WeWork proves that (venture) capitalism works – TechCrunch

What is the lesson for WeWork?

Here is a startup that has been a darling of Silicon Valley investors for many years, whose offices and CEO have been wonderfully painted on the cover of major professional magazines and strategically distributed across major technological conference stages, including our very own. At its peak, the company commanded a valuation of tens of billions of dollars and should be on course for the stratosphere and join companies such as Google and Facebook.

And then it all came together and crashed, literally a handful of days.

It is easy to point to WeWork's potentially 75% + valuation drop, its impending layoffs, the firing of the CEO and the apparent compression of a whole heck of a lot of investors and employee equity as a nasty disaster story of capitalism, and venture capitalism in particular. VCs ̵[ads1]1; no more than Masayoshi Son at SoftBank – constantly overbought, oversold and overcomitted to a company that had virtually no business basis.

So what's the lesson for WeWork for venture capital? In short, nothing.

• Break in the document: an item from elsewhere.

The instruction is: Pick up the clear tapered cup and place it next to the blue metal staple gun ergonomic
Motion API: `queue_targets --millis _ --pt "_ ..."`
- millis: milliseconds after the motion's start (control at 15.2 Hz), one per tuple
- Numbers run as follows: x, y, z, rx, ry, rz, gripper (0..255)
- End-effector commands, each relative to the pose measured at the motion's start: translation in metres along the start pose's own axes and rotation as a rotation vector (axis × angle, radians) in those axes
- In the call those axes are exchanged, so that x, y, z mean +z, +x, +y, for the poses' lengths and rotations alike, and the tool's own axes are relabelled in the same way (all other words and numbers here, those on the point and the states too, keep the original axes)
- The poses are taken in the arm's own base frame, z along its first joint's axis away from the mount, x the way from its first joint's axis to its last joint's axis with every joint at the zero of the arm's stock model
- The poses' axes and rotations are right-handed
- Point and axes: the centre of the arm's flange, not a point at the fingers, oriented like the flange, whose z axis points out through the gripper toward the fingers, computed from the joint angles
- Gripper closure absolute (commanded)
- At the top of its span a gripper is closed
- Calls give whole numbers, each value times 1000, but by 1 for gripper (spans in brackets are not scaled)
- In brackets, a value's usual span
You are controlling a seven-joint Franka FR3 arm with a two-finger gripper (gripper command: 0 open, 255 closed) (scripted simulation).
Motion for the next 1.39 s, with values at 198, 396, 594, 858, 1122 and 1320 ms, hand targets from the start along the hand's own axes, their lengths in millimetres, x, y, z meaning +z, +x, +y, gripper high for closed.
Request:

Venture capitalism is about investing in bold games with huge, high returns. It is intended to be risk-adjusted, both on the valuation scale, but also on a portfolio scale. VCs should buy equity at the right price to take into account each startup's risk profile, while also constructing a portfolio that selects each of these risks to achieve the best overall return.

For WeWork, much of these dollars were driven by the SoftBanks Vision Fund, which appeared to double over and over again at the company, even on log heads with its own limited partners. Vision Fund made an effort, apparently with reasonable access to internal information, and that effort proved to be wrong.

But it was an effort.

Many ventures in the venture turn out to be duds. Sometimes you lose some of your money. Sometimes you lose it all.

And sometimes you make it in spades. SoftBank's son once invested $ 20 million in a newly developed Chinese e-commerce company called Alibaba. This share is worth around $ 100 billion today, excluding a $ 11 billion sale a few years ago that was recognized in SoftBank's economy earlier this year.

This is the math that Son sees in the venture: 111,000,000 / 20,000,000 = 5,550x. There is no other asset class on the planet that will make a dollar to thousands of dollars as venture capital.

WeWork & # 39; s woes do not change this base formula. Neither does the continuous drop of Wag, which received $ 300 million from the Vision Fund and appears to be going through tough challenges.

In some portfolio there will be losses. The infamous J-curve in the venture, where losses materialize far faster than the gains of the first years of a fund, is alive and well – even in the growth stage.

And WeWork is not even dead yet – it still has cash and it will rebuild. Will it be the biggest startup turn in history? Possibly. Can it go straight to bankruptcy? Sure. Will the Vision Fund make money? Well, it really depends on the preference stack and a thousand other variables that will be determined over the coming weeks, months and years.

It's so early. My guess is that we still have about five years on us before we really start getting enough information to evaluate the Vision Fund's ambitions.

Along this line, I don't think I just need to defend venture capitalism, but capitalism itself.

Matt Stoller, who has made it his mission to target big corporations including Big Tech, sums up the WeWork situation as a symbol of "counterfeit capitalism", a system of basic story myths and false growth charts drawn by venture capitalists trying to build long-term, sustainable monopolistic companies that use predator pricing to kill competitors.

Still, the story misses the point of what capital does and what investment means. Very, very few companies (with support or not) are profitable from day one. Opening a restaurant requires buying equipment and signing a lease well in advance before a customer walks in through the front door. Ditto for software startup, which actually needs to build software before a user has to pay for it. Capital investment is the bridge between plans for implementation and launch.

The question is how long should a company be unprofitable to provide sales and earn revenue? A decade or two ago, it used to be that companies had to be profitable for IPOs. But why? Why, then, should a company slow down its investment and clean up its cash flows? Why not earlier? Why not later?

In fact, there has been something big in recent years in the credit markets: At least some investors are increasingly placing their growth portfolios rather than cash flows. They are willing to wait for profits, sometimes for several years.

Or, in other words, more and more investors are thinking long-term about the ultimate potential value of a business.

WeWork can be profitable today. It can hide the recently opened places, condense into a handful of places in major cities and roll around in the positive cash flow. The Vision Fund understands this, of course. But why lock in small gains today when there is so much more potential that lurks out there?

We should be cheering on this behavior and not throwing you out of it, though WeWork itself might prove to be a sack. The lesson of the whole saga is not that capitalism does not perform. In fact, it's the exact opposite: (venture) capitalism is doing better than ever to invest in future long-term growth.